EXERCISE AIM. Although the records contain pictures, only their text should be set down, exactly as written.

--------

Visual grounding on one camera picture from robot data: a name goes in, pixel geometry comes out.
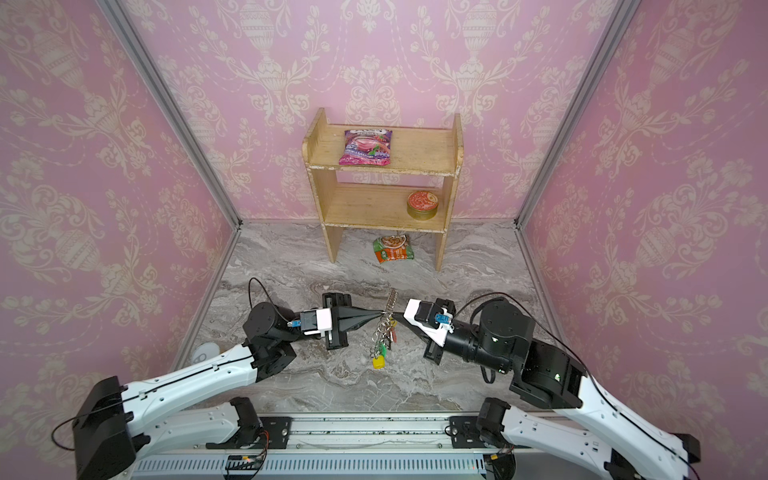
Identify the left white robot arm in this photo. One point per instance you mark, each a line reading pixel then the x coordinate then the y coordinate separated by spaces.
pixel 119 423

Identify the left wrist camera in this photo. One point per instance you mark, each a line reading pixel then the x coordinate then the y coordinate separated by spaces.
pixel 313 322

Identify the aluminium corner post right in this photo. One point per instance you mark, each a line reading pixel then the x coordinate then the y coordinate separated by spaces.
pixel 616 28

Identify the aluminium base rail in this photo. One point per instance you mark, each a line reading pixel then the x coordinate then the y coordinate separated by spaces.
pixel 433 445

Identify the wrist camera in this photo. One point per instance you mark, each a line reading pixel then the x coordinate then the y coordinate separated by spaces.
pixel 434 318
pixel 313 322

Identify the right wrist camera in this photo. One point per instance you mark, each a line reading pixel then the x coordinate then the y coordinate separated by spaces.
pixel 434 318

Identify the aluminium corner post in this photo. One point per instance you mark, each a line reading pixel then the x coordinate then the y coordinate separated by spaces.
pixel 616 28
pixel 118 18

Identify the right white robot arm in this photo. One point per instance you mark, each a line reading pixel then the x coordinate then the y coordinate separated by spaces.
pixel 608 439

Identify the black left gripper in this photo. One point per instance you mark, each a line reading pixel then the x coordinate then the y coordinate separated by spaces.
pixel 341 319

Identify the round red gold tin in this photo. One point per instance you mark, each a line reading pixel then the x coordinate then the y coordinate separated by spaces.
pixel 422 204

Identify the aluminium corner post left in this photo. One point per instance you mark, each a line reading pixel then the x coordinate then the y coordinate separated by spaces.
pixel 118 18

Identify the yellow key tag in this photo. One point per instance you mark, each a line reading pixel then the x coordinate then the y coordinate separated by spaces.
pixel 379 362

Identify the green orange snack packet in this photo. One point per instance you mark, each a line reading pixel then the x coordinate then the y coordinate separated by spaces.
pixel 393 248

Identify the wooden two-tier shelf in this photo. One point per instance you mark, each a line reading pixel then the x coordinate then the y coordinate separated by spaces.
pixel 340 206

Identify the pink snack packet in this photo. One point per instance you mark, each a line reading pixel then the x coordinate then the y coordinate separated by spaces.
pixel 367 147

--------

THE COMPLETED TASK.
Visual grounding on one camera picture from robot data: a name goes in, pixel geometry comes out.
Identify the left white robot arm in this photo. One point per instance you mark, each a line reading pixel then the x coordinate then the y coordinate separated by spaces.
pixel 119 423

Identify the left wrist camera in this photo. One point per instance you mark, each a line reading pixel then the x coordinate then the y coordinate separated by spaces.
pixel 313 322

Identify the aluminium corner post right in this photo. One point per instance you mark, each a line reading pixel then the x coordinate then the y coordinate separated by spaces.
pixel 616 28

Identify the aluminium base rail in this photo. One point per instance you mark, each a line reading pixel then the x coordinate then the y coordinate separated by spaces.
pixel 433 445

Identify the wrist camera in this photo. One point per instance you mark, each a line reading pixel then the x coordinate then the y coordinate separated by spaces.
pixel 434 318
pixel 313 322

Identify the right wrist camera in this photo. One point per instance you mark, each a line reading pixel then the x coordinate then the y coordinate separated by spaces.
pixel 434 318

Identify the aluminium corner post in this photo. One point per instance you mark, each a line reading pixel then the x coordinate then the y coordinate separated by spaces.
pixel 616 28
pixel 118 18

Identify the right white robot arm in this photo. One point per instance you mark, each a line reading pixel then the x coordinate then the y coordinate separated by spaces.
pixel 608 439

Identify the black left gripper in this photo. One point per instance you mark, each a line reading pixel then the x coordinate then the y coordinate separated by spaces.
pixel 341 319

Identify the round red gold tin in this photo. One point per instance you mark, each a line reading pixel then the x coordinate then the y coordinate separated by spaces.
pixel 422 204

Identify the aluminium corner post left in this photo. One point per instance you mark, each a line reading pixel then the x coordinate then the y coordinate separated by spaces.
pixel 118 18

Identify the yellow key tag in this photo. One point per instance you mark, each a line reading pixel then the x coordinate then the y coordinate separated by spaces.
pixel 379 362

Identify the green orange snack packet in this photo. One point per instance you mark, each a line reading pixel then the x coordinate then the y coordinate separated by spaces.
pixel 393 248

Identify the wooden two-tier shelf in this photo. One point per instance you mark, each a line reading pixel then the x coordinate then the y coordinate separated by spaces.
pixel 340 206

Identify the pink snack packet in this photo. One point per instance you mark, each a line reading pixel then the x coordinate then the y coordinate separated by spaces.
pixel 367 147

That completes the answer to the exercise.